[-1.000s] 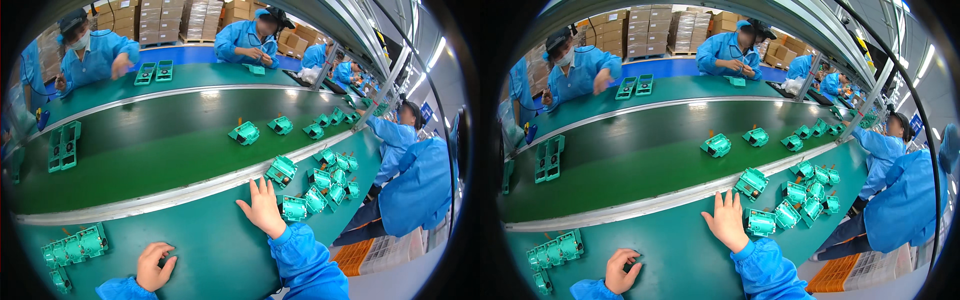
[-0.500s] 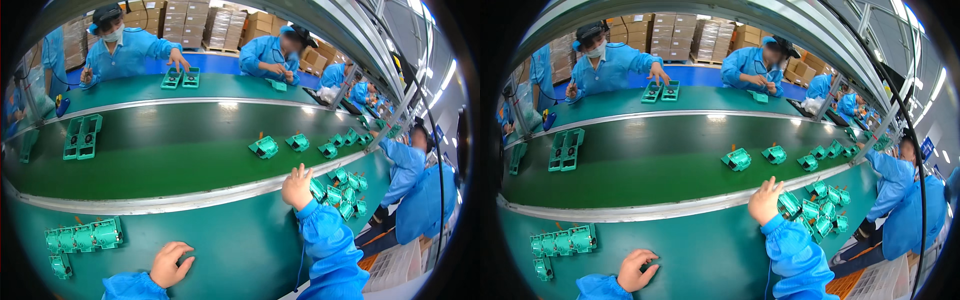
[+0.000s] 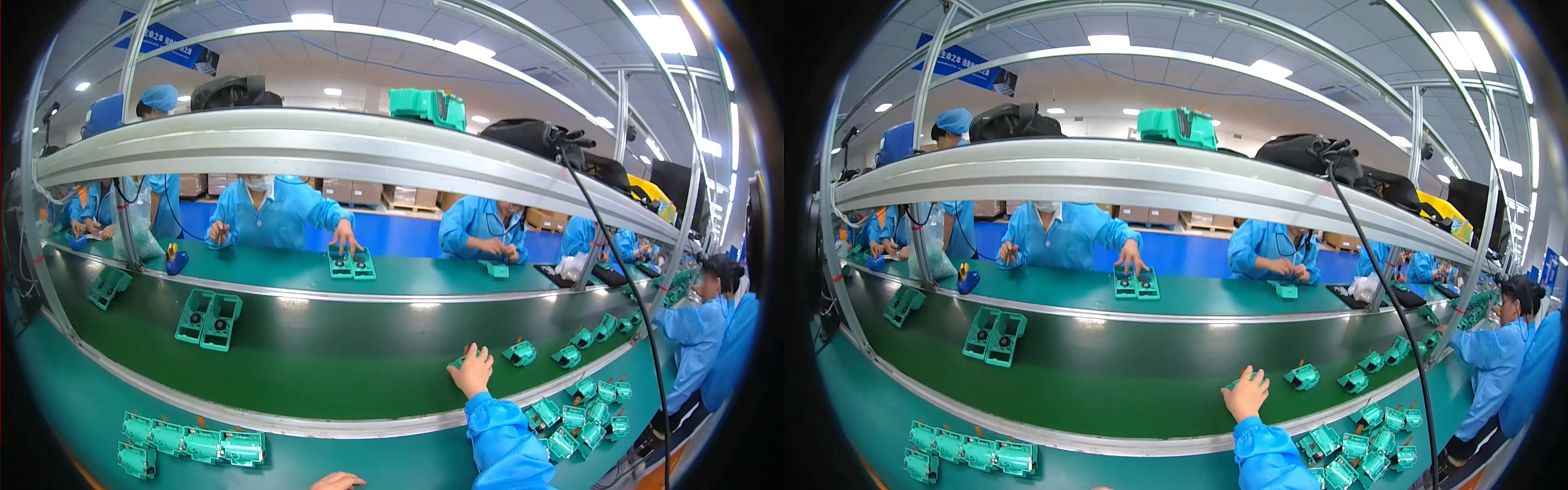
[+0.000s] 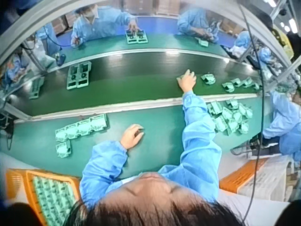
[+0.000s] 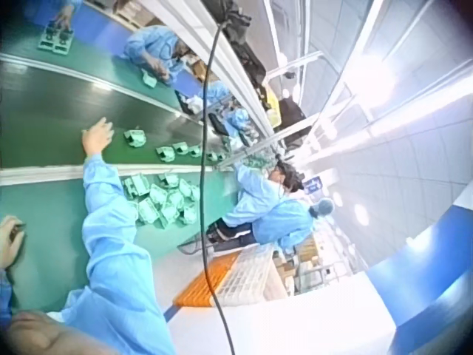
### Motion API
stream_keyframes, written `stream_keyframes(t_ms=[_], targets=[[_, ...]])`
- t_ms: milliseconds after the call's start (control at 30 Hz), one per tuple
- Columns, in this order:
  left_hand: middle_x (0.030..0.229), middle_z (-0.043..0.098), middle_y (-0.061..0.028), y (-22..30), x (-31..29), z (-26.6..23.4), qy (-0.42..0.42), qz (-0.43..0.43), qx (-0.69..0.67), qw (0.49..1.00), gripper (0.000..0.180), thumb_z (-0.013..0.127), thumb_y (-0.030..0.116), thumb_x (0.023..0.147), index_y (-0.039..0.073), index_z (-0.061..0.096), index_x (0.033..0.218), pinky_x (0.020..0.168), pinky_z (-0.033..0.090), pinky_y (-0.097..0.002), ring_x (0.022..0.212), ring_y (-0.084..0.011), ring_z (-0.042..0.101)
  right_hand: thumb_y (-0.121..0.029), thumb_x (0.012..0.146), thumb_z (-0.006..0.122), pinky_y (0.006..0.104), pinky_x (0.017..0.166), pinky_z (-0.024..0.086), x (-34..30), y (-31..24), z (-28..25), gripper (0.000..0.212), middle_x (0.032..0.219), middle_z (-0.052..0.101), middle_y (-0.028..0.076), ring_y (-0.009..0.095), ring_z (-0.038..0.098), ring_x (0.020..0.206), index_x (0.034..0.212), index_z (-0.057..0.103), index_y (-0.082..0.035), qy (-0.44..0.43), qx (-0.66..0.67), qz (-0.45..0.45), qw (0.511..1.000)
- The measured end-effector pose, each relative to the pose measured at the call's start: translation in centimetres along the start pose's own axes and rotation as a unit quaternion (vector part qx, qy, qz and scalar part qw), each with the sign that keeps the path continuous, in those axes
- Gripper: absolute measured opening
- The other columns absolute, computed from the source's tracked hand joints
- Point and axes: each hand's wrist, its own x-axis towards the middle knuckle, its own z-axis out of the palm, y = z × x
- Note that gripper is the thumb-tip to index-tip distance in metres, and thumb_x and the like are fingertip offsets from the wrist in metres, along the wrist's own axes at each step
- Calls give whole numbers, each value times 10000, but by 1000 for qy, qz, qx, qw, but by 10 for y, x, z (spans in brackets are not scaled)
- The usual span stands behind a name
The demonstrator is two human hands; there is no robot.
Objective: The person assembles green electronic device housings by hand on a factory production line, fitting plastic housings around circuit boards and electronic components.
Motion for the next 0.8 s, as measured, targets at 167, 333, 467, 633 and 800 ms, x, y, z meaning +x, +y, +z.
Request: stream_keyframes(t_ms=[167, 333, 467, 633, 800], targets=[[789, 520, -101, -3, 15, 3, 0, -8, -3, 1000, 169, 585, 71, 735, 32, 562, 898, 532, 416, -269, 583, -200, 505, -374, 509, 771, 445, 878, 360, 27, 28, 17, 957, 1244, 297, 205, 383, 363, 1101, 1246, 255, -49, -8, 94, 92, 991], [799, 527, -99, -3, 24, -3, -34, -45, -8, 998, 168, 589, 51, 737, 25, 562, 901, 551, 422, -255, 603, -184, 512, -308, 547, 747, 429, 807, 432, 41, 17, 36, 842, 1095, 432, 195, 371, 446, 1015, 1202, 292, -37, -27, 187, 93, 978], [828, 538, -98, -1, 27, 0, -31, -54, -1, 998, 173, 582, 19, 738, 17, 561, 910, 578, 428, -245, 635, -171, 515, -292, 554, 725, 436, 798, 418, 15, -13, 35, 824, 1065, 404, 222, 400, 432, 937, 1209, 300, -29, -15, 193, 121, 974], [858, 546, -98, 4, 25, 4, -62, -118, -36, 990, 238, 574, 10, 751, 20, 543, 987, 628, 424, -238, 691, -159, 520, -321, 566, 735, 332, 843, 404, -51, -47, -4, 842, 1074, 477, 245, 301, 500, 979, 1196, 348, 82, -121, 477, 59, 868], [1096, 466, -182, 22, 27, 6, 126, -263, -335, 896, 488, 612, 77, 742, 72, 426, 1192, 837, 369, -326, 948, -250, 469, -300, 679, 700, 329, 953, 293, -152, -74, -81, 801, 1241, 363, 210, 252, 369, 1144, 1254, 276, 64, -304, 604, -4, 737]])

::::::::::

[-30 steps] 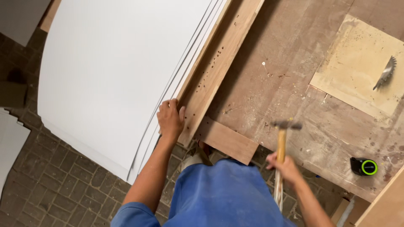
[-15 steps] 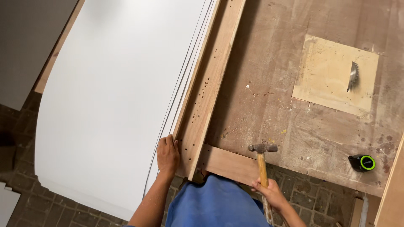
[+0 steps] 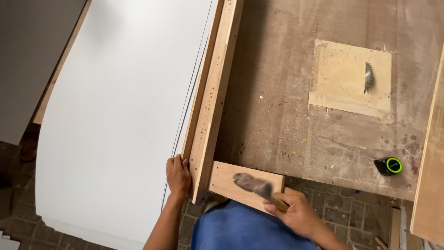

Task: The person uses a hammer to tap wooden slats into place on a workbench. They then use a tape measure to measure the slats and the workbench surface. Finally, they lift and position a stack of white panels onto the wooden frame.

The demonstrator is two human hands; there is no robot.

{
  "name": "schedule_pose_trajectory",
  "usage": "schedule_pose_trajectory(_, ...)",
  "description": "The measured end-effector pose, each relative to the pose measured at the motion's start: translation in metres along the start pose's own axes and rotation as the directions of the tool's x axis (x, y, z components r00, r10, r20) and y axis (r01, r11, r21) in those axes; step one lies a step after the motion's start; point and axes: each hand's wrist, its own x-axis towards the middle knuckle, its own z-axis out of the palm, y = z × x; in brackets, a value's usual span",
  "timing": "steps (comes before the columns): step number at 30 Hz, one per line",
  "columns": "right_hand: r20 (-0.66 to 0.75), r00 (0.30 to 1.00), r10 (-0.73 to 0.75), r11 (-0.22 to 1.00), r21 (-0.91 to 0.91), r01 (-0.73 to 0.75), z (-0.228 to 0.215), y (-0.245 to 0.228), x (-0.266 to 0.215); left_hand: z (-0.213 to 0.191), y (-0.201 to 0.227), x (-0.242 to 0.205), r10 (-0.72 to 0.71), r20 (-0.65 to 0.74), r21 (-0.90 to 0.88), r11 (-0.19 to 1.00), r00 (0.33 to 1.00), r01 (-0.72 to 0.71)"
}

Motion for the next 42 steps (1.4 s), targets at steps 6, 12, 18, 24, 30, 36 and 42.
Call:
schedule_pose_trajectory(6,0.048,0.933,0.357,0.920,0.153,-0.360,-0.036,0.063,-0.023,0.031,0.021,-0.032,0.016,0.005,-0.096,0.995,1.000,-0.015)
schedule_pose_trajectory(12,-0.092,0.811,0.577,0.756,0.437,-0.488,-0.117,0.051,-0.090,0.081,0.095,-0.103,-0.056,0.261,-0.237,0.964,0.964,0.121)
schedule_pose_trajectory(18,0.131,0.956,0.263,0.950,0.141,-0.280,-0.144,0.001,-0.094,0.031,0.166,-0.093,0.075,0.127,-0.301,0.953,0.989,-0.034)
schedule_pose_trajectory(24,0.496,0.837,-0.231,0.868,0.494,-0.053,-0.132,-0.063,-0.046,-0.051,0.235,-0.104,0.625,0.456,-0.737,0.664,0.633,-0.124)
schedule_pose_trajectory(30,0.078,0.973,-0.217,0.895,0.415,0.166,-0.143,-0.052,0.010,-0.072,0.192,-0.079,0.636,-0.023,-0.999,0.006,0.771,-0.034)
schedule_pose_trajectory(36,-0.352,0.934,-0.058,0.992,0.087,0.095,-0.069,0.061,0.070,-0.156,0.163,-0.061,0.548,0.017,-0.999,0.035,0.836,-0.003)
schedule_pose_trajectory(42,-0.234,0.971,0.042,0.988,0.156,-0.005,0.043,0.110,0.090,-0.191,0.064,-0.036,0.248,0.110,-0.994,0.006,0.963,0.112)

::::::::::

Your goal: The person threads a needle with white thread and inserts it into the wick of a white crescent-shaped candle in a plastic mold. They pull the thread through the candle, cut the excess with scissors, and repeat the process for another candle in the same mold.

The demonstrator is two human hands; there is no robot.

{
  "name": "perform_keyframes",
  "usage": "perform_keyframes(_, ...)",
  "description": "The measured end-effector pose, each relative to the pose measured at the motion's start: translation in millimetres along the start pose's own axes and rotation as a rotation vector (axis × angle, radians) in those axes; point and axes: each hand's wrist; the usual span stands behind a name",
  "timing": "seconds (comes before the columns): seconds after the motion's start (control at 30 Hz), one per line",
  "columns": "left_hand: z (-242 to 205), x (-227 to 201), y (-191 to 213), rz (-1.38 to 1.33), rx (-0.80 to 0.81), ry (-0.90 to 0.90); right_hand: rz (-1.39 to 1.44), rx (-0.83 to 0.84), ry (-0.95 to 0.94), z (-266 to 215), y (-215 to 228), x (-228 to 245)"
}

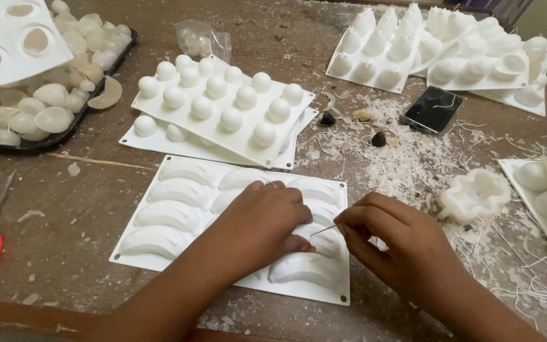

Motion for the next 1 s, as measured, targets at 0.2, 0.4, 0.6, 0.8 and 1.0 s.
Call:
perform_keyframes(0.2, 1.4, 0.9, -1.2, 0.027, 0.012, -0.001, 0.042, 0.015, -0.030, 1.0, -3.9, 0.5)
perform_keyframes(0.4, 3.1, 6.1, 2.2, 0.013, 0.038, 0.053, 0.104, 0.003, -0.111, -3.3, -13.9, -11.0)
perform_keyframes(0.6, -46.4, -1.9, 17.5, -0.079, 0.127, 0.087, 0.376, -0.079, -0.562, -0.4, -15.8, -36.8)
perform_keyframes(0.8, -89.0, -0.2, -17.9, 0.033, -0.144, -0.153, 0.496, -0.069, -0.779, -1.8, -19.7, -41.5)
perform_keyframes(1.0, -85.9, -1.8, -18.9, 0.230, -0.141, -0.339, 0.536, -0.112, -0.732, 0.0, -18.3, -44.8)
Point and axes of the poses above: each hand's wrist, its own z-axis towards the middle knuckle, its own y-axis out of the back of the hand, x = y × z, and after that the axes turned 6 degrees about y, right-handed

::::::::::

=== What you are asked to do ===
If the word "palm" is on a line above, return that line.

=== Exercise solution ===
- Point and axes: each hand's wrist, its own x-axis towards the middle knuckle, its own z-axis out of the palm, y = z × x
  "description": "The measured end-effector pose, each relative to the pose measured at the motion's start: translation in metres along the start pose's own axes and rotation as the directions of the tool's x axis (x, y, z components r00, r10, r20) and y axis (r01, r11, r21) in those axes; step one lies a step after the motion's start; point and axes: each hand's wrist, its own x-axis towards the middle knuckle, its own z-axis out of the palm, y = z × x; in brackets, a value's usual span",

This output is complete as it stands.